** PROBLEM STATEMENT **
Everything in the data below is left aside except the lines from the one containing "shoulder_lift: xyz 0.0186" through the one containing "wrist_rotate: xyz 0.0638"; repeat those exactly.

** DATA PROVIDED **
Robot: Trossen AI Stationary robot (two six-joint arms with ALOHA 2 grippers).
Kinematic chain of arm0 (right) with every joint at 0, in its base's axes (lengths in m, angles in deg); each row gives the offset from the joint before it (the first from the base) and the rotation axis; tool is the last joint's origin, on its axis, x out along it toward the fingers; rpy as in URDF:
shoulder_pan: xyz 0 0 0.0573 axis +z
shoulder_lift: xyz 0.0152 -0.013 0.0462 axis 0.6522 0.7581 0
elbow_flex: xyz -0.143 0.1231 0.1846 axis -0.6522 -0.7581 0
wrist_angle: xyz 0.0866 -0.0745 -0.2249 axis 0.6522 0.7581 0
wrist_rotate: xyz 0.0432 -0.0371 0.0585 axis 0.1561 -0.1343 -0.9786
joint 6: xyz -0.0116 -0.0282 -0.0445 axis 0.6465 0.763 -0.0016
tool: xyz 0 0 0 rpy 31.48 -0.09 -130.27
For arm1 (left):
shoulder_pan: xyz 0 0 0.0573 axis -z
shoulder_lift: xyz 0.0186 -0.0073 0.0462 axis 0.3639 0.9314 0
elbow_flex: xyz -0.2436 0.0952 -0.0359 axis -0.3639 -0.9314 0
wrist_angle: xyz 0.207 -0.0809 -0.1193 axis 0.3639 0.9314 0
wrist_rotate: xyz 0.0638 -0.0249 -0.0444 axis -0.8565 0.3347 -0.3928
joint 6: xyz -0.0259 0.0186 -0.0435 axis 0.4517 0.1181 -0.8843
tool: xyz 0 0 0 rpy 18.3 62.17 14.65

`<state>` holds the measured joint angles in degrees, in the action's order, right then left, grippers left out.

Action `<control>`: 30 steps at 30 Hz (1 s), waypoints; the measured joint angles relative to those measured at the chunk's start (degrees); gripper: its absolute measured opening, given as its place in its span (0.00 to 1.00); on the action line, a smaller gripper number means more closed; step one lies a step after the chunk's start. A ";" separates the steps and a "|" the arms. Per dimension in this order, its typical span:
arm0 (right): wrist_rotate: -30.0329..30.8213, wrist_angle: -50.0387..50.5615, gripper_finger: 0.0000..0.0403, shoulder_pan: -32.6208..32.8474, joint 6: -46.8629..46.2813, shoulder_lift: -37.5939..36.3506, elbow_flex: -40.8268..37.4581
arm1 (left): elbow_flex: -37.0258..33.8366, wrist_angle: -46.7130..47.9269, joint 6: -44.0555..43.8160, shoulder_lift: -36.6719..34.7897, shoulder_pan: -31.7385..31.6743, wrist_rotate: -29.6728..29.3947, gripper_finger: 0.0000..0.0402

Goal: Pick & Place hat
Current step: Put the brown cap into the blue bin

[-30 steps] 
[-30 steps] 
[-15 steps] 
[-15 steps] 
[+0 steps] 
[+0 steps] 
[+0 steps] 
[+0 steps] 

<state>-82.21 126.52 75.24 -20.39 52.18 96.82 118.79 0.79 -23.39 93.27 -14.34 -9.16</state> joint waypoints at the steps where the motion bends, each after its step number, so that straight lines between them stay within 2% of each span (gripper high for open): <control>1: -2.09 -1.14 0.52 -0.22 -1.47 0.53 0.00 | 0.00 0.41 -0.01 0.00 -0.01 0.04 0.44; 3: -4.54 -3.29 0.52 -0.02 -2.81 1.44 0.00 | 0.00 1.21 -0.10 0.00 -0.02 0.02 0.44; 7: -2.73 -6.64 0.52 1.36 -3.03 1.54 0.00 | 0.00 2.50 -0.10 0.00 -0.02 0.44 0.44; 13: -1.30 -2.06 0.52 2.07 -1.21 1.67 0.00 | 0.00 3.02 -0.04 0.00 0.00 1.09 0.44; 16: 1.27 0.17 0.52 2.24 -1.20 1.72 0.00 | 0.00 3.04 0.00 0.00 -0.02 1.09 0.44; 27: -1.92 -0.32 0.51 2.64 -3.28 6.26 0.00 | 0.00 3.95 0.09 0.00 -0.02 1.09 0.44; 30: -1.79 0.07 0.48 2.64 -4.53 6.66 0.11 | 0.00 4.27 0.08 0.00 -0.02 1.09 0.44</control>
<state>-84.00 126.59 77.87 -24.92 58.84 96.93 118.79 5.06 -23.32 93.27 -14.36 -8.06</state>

** EXERCISE RESULT **
shoulder_lift: xyz 0.0186 -0.0073 0.0462 axis 0.3639 0.9314 0
elbow_flex: xyz -0.2436 0.0952 -0.0359 axis -0.3639 -0.9314 0
wrist_angle: xyz 0.207 -0.0809 -0.1193 axis 0.3639 0.9314 0
wrist_rotate: xyz 0.0638 -0.0249 -0.0444 axis -0.8565 0.3347 -0.3928

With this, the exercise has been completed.